Still, on a local level, there were some pieces that were missing for us. First of all, there was the fact that this hatred of Muslims had yet to touch our community. And of course there was the fact that our local Islamic community had yet to express a desire for any public action in this regard.
Well, that too, was soon to end. It ended for me one morning while on the treadmill during a respiratory therapy session. The TV was on in the therapy room, as we patients were watching the Today Show on KWQC as we exercised. And then there it was on the screen before us, being broadcast by our local TV station. It was the most horrible of commercials. I suspect that at least some of you have seen it. It started off with the claim that whenever the Muslims conquered a place, they celebrated their victory by building there a mosque. Images of Jerusalem, Spain, and now Ground Zero. It equated the building of a mosque at Ground Zero with the building of a Japanese temple at Pearl Harbor. It then went on to castigate Congressman Bruce Braley for supporting the building of this mosque and it encouraged our local citizens to call Congressman Braley to express their opposition and discontent. Now this Islamophobia had local legs. This hatred had come to roost in the Quad Cities. The picture was complete. Our community would not be spared the taint of this hatred. The strident voices who strive to provoke fear in the hearts of the American people by invoking that fearful term, “jihad” were now here recruiting our friends and neighbors to join them in their own holy war against anyone who follows the faith of Mohammed.
So Rev. Quay and I contacted the local Islamic community to let them know that if they wanted to take public action in response to such prejudice, we were willing to stand by them and with them, and we would encourage the other members of the Quad Cities faith community to do so as well.

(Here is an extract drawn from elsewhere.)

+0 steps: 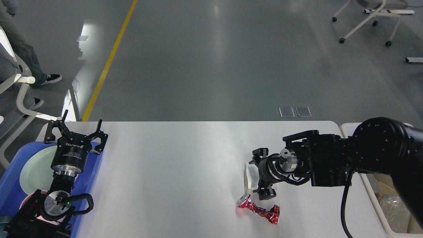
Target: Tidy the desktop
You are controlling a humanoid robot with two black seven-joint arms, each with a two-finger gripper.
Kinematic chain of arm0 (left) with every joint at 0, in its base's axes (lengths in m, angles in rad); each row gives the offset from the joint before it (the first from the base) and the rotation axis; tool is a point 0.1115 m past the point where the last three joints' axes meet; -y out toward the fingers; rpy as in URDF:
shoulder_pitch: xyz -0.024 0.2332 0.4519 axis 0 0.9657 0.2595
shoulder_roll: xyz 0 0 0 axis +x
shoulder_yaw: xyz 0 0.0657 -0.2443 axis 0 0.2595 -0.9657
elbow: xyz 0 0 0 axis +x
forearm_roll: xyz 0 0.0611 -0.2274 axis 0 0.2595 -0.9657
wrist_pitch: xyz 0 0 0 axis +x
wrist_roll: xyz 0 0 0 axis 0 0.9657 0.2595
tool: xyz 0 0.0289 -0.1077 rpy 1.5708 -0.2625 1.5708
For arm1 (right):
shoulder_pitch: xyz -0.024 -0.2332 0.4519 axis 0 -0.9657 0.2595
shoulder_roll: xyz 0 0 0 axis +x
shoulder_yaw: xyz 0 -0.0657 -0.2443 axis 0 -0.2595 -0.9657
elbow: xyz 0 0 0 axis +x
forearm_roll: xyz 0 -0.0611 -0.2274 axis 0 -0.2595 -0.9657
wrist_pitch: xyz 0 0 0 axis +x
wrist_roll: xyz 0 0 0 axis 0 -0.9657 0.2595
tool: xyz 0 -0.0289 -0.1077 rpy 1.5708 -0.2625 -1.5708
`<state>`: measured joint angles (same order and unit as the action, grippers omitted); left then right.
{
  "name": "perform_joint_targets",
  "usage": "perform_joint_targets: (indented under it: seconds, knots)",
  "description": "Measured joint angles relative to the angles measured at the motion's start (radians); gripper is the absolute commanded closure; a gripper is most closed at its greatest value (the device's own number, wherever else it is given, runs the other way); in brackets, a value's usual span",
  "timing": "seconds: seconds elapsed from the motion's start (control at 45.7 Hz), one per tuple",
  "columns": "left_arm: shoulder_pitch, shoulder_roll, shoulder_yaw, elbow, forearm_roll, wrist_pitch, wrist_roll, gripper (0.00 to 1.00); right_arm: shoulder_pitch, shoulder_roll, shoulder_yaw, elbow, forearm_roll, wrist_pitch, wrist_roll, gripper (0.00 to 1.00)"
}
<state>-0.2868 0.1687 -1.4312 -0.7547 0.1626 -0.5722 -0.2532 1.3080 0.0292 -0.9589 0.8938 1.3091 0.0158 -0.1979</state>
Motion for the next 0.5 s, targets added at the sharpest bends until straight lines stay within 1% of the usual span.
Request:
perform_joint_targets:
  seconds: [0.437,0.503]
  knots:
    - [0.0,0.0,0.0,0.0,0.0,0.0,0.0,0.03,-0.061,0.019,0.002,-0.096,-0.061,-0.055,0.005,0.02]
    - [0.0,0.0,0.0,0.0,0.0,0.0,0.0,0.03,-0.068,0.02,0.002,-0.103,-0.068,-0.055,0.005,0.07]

They have taken us up on our offer. So, on Saturday evening, September 11th, starting at 5:00 p.m., the Moline Mosque will be hosting an interfaith gathering; a Day of Unity and Healing. The program will only last an hour but if people of conscience – and I hope that includes everyone in this room and everyone in our Jewish community – if people of conscience come out and support it, the impact of such a gathering on the Quad Cities will have enduring value. It will affirm the living essence of those important words which President George Washington wrote back in 1790 to Moses Seixas, the leader of the Hebrew Congregation of Newport, Rhode Island: “For happily the Government of the United States, which gives to bigotry no sanction, to persecution no assistance, requires only that they who live under its protection, should demean themselves as good citizens.”
Our Muslim cousins residing here in the Quad Cities are good citizens. We most certainly disagree with them strongly about the situation in the Middle East, but still, they are good citizens; as good as we are. We, a people who have suffered centuries of persecution, only to find a haven here in a free America, may very well be the best equipped in our land to appreciate their current situation; to appreciate what it is like to be the target of hatred. If we do not stand up for them now, then we demean the memories of all those Jews of generations past who fell victim to the power of bigotry.
I not only invite you to stand with me on the evening of September 11th, in the mosque in Moline. I implore you. It is the debt we owe to our forebears. It is the debt we owe to our children. It is also a family thing. They are our cousins and they need our support. As Ishmael stood by Isaac. So must we now stand by them.